Try it:
Read the data below. Every line holding the string "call" must be copied.

Provided material:
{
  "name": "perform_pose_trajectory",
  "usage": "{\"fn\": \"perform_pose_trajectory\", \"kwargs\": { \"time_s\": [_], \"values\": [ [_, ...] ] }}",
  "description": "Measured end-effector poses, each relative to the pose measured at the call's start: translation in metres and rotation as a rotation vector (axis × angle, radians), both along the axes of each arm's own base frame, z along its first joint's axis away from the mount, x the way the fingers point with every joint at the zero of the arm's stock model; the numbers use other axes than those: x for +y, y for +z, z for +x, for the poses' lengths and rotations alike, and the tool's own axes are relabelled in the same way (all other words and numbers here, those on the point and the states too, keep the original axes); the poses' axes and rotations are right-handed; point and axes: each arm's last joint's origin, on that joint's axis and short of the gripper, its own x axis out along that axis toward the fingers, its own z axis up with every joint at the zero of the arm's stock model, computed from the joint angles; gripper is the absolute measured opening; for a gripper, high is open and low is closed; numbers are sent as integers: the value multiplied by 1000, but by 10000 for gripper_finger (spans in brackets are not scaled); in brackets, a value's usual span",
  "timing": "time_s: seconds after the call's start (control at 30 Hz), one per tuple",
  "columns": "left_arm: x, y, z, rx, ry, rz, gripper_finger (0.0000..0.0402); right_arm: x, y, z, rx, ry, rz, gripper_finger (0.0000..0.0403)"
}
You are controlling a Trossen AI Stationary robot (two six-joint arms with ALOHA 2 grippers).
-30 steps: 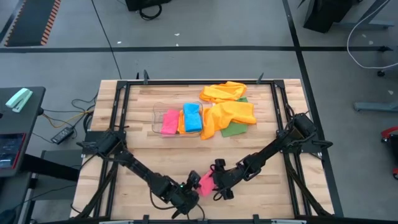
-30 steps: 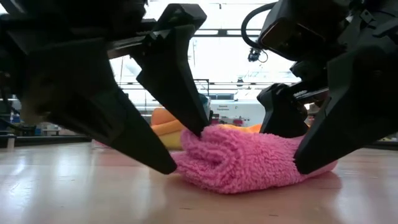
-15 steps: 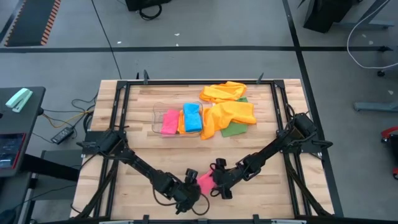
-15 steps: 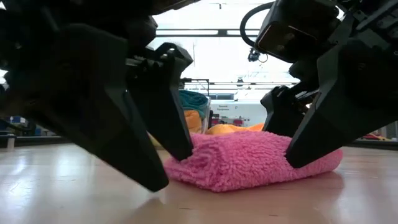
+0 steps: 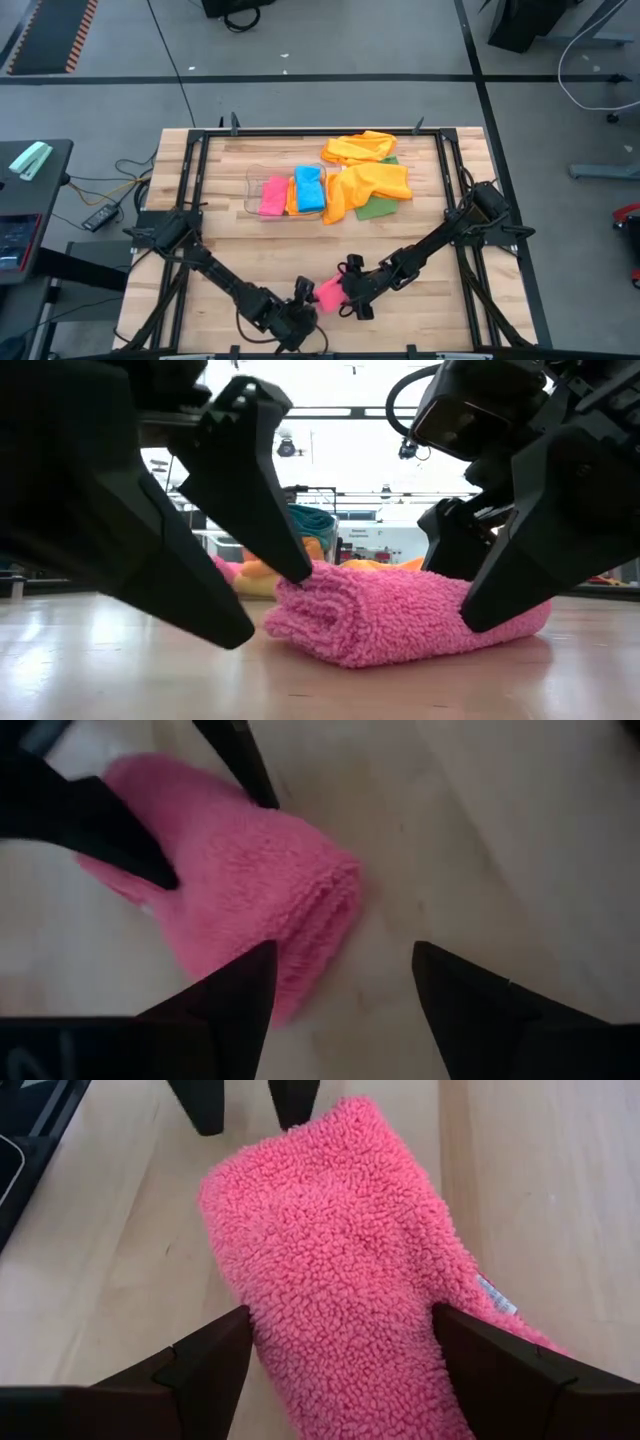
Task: Fold microfiber towels
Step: Put the folded pink microfiber cloth into the transparent bin
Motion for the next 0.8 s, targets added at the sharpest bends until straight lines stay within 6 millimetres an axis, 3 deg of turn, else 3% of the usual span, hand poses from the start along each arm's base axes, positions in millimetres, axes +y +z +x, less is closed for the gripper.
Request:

Output for this task:
  "description": "Measured end-effector poses, each relative to the pose measured at the call's start: translation in metres and rotation as a rotation vector (axis × angle, radians), both along the axes of each arm's own base frame, z along its first joint's axis away from the mount, x the way the fingers point with every joint at the zero of the arm's stock model; the numbers use other axes than those: x for +y, y for +z, z for +x, for the poses' lengths and rotations alike, and the tool's own axes are relabelled in the same way (all other words and numbers here, those on the point and the states too, keep the original axes); the poses' axes and rotations are right-handed; point and axes: each arm's last joint's origin, on that joint's axis and short of the gripper, its own x axis out along that axis toward the fingers, its own z axis up with every joint at the zero of the arm's stock model, computed from the joint angles; gripper is the absolute measured opening; for a gripper, high is open and low is closed; numbers are sent as integers: the value multiplied by 1000, but by 10000 for gripper_finger (spans in brackets are not scaled); in brackets, a value's usual span",
  "timing": "time_s: seconds after the call's start (control at 30 Hz), one per tuple",

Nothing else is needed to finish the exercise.